The Penn Avenue corridor was not selected in this initial evaluation of 11 corridors in 2011-2012 because planning for the Metro Blue Line Extension proposed Penn Avenue as a possible alignment. The Penn Avenue alignment for the Metro Blue Line Extension project faced difficulties with constrained right of way and the need for eminent domain to take property. The alignment chosen traveled on Olson Memorial Highway and BNSF freight right of way. While the selected alignment avoided major disruptions along Penn Avenue, it almost completely avoided north Minneapolis. The city of Minneapolis agreed to the selected alignment in June 2012 with the understanding that two new bus rapid transit projects would be built from downtown Minneapolis, through north Minneapolis, to Brooklyn Center Transit Center.

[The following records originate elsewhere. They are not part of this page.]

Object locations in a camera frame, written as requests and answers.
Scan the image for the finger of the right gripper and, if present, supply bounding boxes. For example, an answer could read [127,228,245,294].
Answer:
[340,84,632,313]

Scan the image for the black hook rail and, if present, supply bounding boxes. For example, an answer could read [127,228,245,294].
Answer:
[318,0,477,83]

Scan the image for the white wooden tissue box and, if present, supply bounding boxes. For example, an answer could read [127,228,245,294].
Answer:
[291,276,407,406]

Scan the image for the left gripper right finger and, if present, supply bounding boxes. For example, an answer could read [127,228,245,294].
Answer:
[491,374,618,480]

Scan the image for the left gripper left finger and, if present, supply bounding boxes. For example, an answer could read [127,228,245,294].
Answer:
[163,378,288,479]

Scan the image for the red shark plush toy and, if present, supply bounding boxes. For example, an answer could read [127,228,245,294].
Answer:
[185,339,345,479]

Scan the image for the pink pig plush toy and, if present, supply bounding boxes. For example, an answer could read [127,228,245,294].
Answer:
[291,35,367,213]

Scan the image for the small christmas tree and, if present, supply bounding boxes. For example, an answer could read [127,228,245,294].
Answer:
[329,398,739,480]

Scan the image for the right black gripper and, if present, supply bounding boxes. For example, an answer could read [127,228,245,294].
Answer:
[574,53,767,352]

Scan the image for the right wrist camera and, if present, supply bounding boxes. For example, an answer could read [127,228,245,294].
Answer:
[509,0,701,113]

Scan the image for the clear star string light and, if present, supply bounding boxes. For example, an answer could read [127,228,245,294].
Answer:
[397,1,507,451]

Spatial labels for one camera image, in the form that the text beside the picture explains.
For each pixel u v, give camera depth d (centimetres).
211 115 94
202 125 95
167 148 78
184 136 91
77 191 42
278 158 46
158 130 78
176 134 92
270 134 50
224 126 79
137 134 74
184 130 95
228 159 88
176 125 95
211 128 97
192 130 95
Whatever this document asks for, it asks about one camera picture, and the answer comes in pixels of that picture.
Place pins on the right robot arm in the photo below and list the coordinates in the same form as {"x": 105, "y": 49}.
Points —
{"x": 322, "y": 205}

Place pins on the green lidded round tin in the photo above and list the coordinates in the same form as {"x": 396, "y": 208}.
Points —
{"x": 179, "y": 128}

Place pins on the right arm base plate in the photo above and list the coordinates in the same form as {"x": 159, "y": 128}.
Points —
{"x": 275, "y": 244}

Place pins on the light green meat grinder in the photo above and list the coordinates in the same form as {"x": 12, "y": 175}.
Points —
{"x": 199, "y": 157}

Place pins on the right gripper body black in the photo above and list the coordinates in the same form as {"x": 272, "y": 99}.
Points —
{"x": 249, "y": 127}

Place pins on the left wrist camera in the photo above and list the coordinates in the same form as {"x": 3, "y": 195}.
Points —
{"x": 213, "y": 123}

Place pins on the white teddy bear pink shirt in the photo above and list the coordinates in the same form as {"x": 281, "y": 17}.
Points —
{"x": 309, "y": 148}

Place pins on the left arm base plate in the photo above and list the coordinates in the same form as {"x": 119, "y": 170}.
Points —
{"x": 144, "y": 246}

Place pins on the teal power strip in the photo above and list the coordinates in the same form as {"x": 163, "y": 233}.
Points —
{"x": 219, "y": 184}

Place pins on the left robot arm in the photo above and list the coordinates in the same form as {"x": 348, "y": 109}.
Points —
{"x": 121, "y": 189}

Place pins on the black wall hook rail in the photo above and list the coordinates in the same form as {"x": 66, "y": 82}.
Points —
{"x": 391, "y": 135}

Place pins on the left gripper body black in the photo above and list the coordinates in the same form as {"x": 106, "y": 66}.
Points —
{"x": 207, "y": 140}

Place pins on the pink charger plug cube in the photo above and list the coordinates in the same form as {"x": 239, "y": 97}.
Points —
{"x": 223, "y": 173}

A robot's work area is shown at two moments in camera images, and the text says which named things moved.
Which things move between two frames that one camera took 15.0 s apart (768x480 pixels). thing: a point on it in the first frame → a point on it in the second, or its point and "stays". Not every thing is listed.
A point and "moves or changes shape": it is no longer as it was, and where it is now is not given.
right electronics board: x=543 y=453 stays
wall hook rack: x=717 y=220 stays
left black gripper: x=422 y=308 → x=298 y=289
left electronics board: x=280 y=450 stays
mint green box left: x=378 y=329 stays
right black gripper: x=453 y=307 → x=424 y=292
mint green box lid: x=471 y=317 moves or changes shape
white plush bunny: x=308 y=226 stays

An addendum to the Arterial Transitway Corridors Study released in January 2013 added the Penn Avenue corridor as well as extended the Chicago Ave corridor through north Minneapolis becoming the Chicago-Fremont corridor. The Snelling Avenue corridor was selected as the first corridor for implementation in 2012, with the A Line opening in 2016. After the B Line project was postponed so the corridor could undergo further study as the Riverview Corridor, both the Penn Avenue corridor and Chicago-Fremont corridor were selected as the next two priorities with the project named the C Line and D Line respectively. The C Line was selected as the region's second arterial bus rapid transit project in 2014. At the time Metro Transit believed construction could begin in 2016. The corridor already had strong transit usage with buses making up 2% of vehicle traffic on Penn Avenue but carrying 26% of people. There were however limited bus shelters or benches despite Route 19 carrying 7,000 daily riders.

On June 28, 2021, it was announced that an infill station, Osseo & 47th Avenue, would be built as part of Hennepin County's reconstruction of Osseo Road. The station would also be used by the Metro D Line. The original C Line plan included a station at Victory Memorial Parkway, later expanding the scope to 47th Avenue, but was shelved due to low ridership, physical restraints, and opposition from the Minneapolis Park Board. The removal of the station resulted in an uncharacteristically long 1.2 mi gap between 43rd Avenue and 51st Avenue stations, in addition to rail yards creating a physical barrier to the north. The infill became planned because feedback received during the planning of both the C Line and D Line warranted inclusion of a new station. The station will be constructed with the roadway project beginning in 2023. Later 2021 an amendment will be released for the station plan.